- Requirement
Print out each entry below in full, exactly as given, excluding pictures.

▼

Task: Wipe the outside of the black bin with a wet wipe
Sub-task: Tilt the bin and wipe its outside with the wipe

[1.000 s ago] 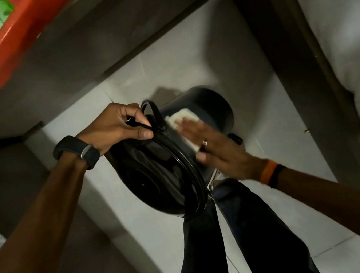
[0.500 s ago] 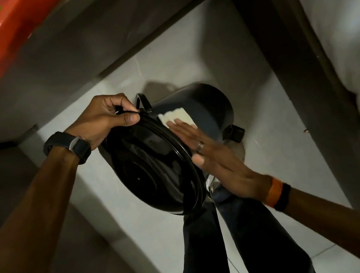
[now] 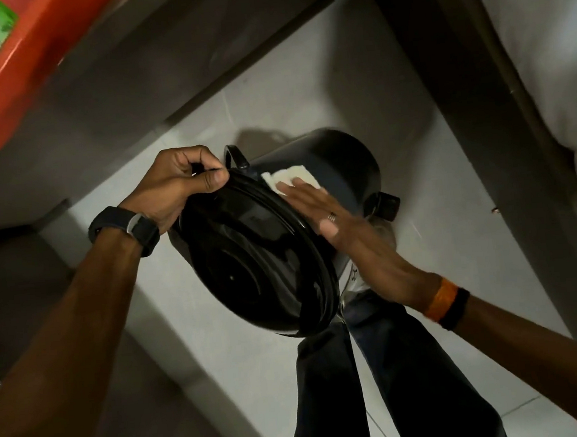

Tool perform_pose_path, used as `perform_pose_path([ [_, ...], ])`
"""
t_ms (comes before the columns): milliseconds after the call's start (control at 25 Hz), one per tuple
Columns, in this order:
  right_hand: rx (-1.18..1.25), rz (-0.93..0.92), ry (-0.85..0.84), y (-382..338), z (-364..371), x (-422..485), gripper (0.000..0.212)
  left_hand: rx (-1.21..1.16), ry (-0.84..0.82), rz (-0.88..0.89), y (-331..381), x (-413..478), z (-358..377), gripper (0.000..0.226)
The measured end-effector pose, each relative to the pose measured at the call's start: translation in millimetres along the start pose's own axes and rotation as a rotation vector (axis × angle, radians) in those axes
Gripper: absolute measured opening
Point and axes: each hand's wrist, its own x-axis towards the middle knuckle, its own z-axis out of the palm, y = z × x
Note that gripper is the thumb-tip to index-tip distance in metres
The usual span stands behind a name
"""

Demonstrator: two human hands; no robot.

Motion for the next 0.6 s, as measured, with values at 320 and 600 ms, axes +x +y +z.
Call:
perform_pose_path([
  [320, 0.323, 0.755, 0.301, 56, -54, 48, 0.069, 0.854, 0.607, 0.549, 4, -11, 88, 0.025],
  [600, 0.396, 0.398, 0.28, -12, -12, 19, 0.052, 1.012, 0.526, 0.554, 34, 9, 95, 0.038],
])
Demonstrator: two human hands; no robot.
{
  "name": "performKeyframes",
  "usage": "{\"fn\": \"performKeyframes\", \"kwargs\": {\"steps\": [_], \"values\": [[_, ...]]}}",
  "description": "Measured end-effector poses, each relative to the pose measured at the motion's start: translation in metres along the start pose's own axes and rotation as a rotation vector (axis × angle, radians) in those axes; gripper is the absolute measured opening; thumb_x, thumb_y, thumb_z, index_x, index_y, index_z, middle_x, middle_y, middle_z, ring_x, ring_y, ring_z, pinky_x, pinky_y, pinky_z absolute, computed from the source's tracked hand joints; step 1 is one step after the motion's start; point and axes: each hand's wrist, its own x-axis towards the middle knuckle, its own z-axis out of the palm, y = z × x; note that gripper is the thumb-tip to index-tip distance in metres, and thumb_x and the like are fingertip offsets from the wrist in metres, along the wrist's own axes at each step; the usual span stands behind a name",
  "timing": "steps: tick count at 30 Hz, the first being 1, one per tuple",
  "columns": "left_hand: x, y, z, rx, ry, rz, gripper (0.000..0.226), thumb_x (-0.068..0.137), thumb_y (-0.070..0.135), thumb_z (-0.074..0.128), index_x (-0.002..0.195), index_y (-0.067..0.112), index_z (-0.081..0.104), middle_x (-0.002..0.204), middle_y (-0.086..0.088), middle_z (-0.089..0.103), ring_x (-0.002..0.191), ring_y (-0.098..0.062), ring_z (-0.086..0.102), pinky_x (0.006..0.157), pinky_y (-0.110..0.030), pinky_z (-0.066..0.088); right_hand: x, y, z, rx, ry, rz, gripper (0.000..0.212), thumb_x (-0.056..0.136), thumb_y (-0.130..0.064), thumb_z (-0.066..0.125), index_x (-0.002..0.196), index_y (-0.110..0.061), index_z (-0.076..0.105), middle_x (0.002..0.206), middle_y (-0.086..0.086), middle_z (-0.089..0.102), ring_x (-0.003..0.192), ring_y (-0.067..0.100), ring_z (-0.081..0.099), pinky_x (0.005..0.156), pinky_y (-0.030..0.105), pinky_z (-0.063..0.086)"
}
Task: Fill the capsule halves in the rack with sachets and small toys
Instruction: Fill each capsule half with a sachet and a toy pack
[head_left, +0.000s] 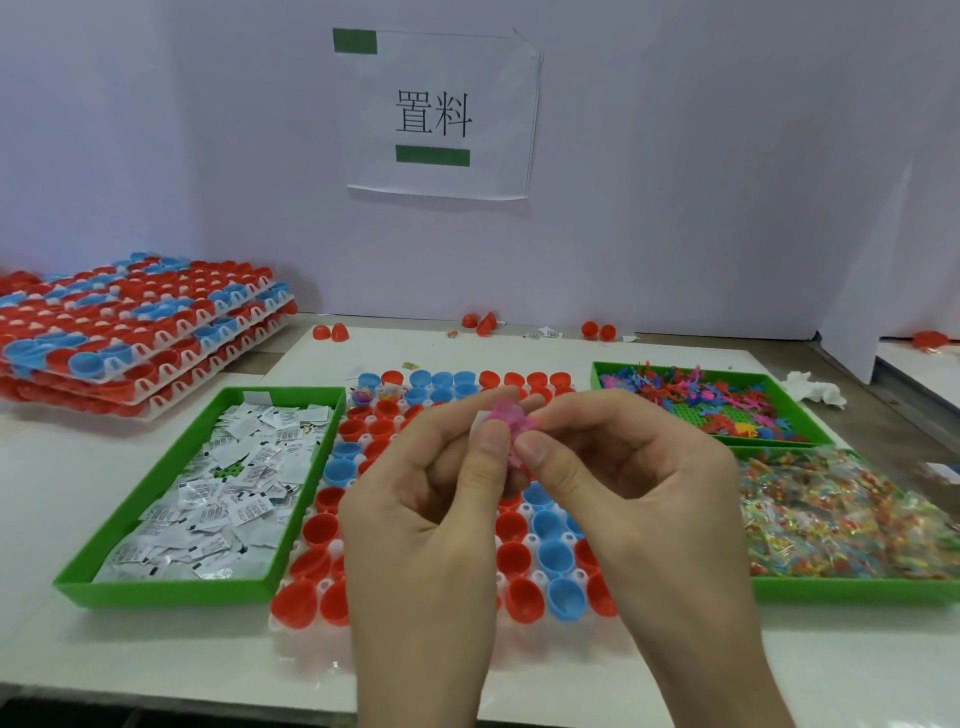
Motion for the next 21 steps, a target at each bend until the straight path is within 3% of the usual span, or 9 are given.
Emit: {"fn": "performKeyframes", "kwargs": {"steps": [8,15,21], "values": [[-0.003,-0.003,0.003,-0.067,0.070,-0.023,0.017,0.077,0.029,0.068,0.086,0.038,0.079,0.075,-0.001,0.077,0.070,-0.011,0.074,0.064,-0.016,0.056,-0.004,0.006,0.005,-0.177,0.052,-0.171,0.010,0.081,-0.022,0.081,0.083,-0.026,0.072,0.078,-0.010,0.071,0.080,0.014,0.070,0.069,0.019,0.055],[-0.006,-0.005,0.006,-0.082,0.109,0.001,0.017,0.078,0.026,0.067,0.086,0.036,0.079,0.077,0.001,0.077,0.071,-0.013,0.075,0.063,-0.015,0.056,-0.003,0.017,0.005,-0.371,0.071,-0.505,0.007,0.081,0.000,0.074,0.083,-0.007,0.072,0.084,-0.005,0.066,0.086,0.004,0.062,0.079,0.012,0.047],[-0.002,-0.011,0.000,-0.162,0.098,-0.137,0.017,0.072,0.030,0.068,0.084,0.033,0.081,0.078,-0.003,0.077,0.065,-0.011,0.070,0.061,-0.016,0.054,0.001,0.028,0.001,-0.412,0.009,-0.557,0.003,0.083,-0.002,0.072,0.085,-0.004,0.073,0.086,-0.003,0.066,0.090,0.001,0.059,0.084,0.011,0.046]]}}
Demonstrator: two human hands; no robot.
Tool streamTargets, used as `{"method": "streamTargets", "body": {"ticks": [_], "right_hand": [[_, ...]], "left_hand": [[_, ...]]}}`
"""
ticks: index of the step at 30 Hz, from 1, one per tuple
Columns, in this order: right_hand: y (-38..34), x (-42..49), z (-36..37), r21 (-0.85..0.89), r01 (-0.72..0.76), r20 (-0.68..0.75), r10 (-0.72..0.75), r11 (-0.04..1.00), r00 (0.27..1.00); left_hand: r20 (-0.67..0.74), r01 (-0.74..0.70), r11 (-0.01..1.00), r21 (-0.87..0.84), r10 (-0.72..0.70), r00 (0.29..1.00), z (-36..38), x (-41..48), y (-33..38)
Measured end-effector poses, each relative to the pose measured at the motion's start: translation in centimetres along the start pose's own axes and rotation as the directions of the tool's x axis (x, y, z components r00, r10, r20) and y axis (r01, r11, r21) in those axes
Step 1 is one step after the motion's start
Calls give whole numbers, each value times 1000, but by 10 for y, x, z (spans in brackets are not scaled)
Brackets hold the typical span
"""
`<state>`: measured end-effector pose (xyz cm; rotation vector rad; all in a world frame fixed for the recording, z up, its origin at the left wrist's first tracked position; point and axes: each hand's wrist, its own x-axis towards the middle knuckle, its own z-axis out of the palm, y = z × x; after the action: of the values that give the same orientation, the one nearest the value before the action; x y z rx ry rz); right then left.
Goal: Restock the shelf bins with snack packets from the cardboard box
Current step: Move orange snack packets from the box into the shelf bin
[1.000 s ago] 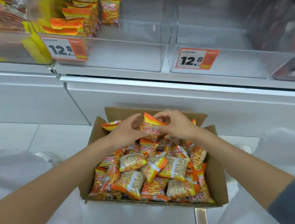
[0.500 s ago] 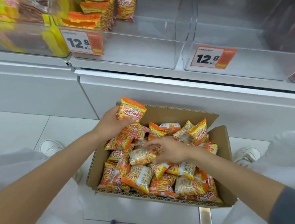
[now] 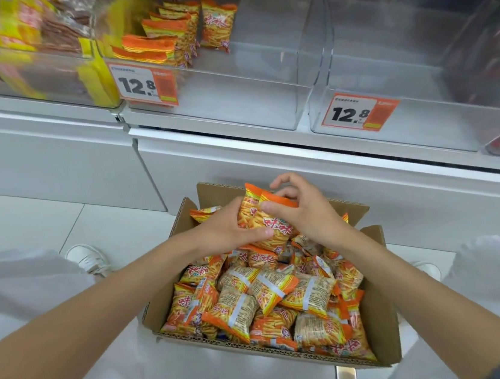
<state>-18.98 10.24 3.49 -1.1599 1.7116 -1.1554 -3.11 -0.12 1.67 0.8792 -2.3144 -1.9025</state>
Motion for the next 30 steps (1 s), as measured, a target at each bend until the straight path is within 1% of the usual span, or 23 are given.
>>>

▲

- Exercise solution
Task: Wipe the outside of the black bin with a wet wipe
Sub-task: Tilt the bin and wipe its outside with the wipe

[1.000 s ago] 
[0.500 s ago] 
[now] 

Tool perform_pose_path, used as `perform_pose_path([ [_, ...], ])`
"""
t_ms (comes before the columns): milliseconds after the call's start (control at 25 Hz), one per tuple
Columns, in this order:
  right_hand: rx (-1.18..1.25), rz (-0.93..0.92), ry (-0.85..0.84), y (-382..338), z (-364..371), x (-422..485), gripper (0.000..0.212)
  left_hand: rx (-1.21..1.16), ry (-0.84..0.82), rz (-0.88..0.89), y (-331..381), x (-413..478), z (-358..377), gripper (0.000..0.226)
The measured end-effector pose, each relative to the pose measured at the call's start: translation in millimetres along the start pose's own axes and rotation as a rotation vector (axis × angle, radians) in those axes
Gripper: absolute measured opening
Point and axes: each hand's wrist, its own x-axis towards the middle knuckle, its own z-axis out of the palm, y = z × x
Note that gripper is the thumb-tip to index-tip distance in metres
The usual span stands behind a name
"""

Demonstrator: two human hands; no robot.

Motion for the next 0.6 s, as measured, with values at 320 and 600 ms, axes +x +y +z.
Call:
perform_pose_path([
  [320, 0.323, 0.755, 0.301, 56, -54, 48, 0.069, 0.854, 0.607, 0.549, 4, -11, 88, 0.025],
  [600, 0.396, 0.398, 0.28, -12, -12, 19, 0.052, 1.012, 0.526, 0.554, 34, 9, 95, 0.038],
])
Demonstrator: two human hands; no robot.
{
  "name": "performKeyframes",
  "usage": "{\"fn\": \"performKeyframes\", \"kwargs\": {\"steps\": [_], \"values\": [[_, ...]]}}",
  "description": "Measured end-effector poses, each relative to the pose measured at the motion's start: translation in metres along the start pose's own axes and rotation as a rotation vector (axis × angle, radians) in those axes; gripper is the absolute measured opening; thumb_x, thumb_y, thumb_z, index_x, index_y, index_z, middle_x, middle_y, middle_z, ring_x, ring_y, ring_z, pinky_x, pinky_y, pinky_z absolute, computed from the source's tracked hand joints; step 1 is one step after the motion's start; point and axes: each hand's wrist, its own x-axis towards the middle knuckle, its own z-axis out of the palm, y = z × x; note that gripper is the thumb-tip to index-tip distance in metres, and thumb_x and the like are fingertip offsets from the wrist in metres, along the wrist's own axes at each step; the usual span stands behind a name",
  "timing": "steps: tick count at 30 Hz, the first being 1, one per tuple",
  "columns": "left_hand: x, y, z, rx, ry, rz, gripper (0.000..0.226), thumb_x (-0.068..0.137), thumb_y (-0.070..0.135), thumb_z (-0.074..0.128), index_x (-0.002..0.195), index_y (-0.067..0.112), index_z (-0.081..0.104), middle_x (-0.002..0.204), middle_y (-0.086..0.088), middle_z (-0.089..0.103), ring_x (-0.002..0.191), ring_y (-0.098..0.062), ring_z (-0.086..0.102), pinky_x (0.006..0.157), pinky_y (-0.110..0.030), pinky_z (-0.066..0.088); right_hand: x, y, z, rx, ry, rz, gripper (0.000..0.212), thumb_x (-0.056..0.136), thumb_y (-0.130..0.064), thumb_z (-0.066..0.125), index_x (-0.002..0.196), index_y (-0.110..0.061), index_z (-0.076..0.105), middle_x (0.002..0.206), middle_y (-0.086..0.086), middle_z (-0.089..0.102), ring_x (-0.003..0.192), ring_y (-0.067..0.100), ring_z (-0.081..0.099), pinky_x (0.005..0.156), pinky_y (-0.030..0.105), pinky_z (-0.063..0.086)"
}
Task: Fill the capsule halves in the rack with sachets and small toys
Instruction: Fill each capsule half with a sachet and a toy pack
[head_left, +0.000s] 
Motion for the next 21 steps, a target at each bend until the straight path is within 3% of the usual span, or 9 are given.
Emit: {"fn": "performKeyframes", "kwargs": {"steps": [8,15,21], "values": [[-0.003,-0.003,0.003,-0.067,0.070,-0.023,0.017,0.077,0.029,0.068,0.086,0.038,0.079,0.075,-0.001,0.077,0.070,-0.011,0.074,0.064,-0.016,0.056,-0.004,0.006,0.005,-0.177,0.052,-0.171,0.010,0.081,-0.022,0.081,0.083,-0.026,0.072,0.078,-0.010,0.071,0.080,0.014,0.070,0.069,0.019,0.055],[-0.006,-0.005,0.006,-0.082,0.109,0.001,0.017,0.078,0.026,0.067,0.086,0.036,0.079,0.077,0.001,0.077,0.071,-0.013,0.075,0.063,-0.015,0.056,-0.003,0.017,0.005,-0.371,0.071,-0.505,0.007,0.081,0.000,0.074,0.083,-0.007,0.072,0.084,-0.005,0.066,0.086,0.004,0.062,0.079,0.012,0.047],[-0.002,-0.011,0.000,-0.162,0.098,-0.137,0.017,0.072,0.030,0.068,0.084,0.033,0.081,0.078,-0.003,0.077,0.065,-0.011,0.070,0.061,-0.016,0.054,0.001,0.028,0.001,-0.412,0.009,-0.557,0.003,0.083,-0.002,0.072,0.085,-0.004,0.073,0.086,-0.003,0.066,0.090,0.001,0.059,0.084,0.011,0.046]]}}
Demonstrator: two human hands; no robot.
Tool streamTargets, used as `{"method": "streamTargets", "body": {"ticks": [_], "right_hand": [[_, ...]], "left_hand": [[_, ...]]}}`
"""
ticks: index of the step at 30 Hz, from 1, one per tuple
Columns, in this order: right_hand: y (-38..34), x (-42..49), z (-36..37), r21 (-0.85..0.89), r01 (-0.72..0.76), r20 (-0.68..0.75), r10 (-0.72..0.75), r11 (-0.04..1.00), r00 (0.27..1.00); left_hand: r20 (-0.67..0.74), r01 (-0.74..0.70), r11 (-0.01..1.00), r21 (-0.87..0.84), r10 (-0.72..0.70), r00 (0.29..1.00), z (-36..38), x (-41..48), y (-33..38)
Measured end-effector poses, each relative to the pose measured at the motion's start: translation in centimetres along the start pose's own axes and rotation as the directions of the tool's x axis (x, y, z components r00, r10, r20) and y axis (r01, r11, r21) in those axes
Step 1 is one step after the motion's start
Calls give whole numbers, each value times 1000, but by 10 for y, x, z (spans in brackets are not scaled)
Brackets hold the typical span
"""
`<state>`: measured end-effector pose (xyz cm; rotation vector rad; all in a world frame fixed for the recording, z up, its origin at the left wrist's first tracked position; point and axes: each hand's wrist, its own x-axis towards the middle knuckle, its own z-axis out of the palm, y = z × x; after the action: of the values that give the same orientation, the one nearest the value before the action; x y z rx ry rz); right then left.
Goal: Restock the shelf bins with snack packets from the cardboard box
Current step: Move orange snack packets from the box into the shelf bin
[1.000 s ago] 
[0.500 s ago] 
[now] 
<state>-18.98 10.24 3.49 -1.1599 1.7116 -1.1554 -3.11 -0.12 1.67 0.8792 -2.3144 -1.9025</state>
Motion for the next 30 steps (1 s), as measured, a target at each bend until the straight path is within 1% of the usual span, or 23 are given.
>>>

The output has been given in full.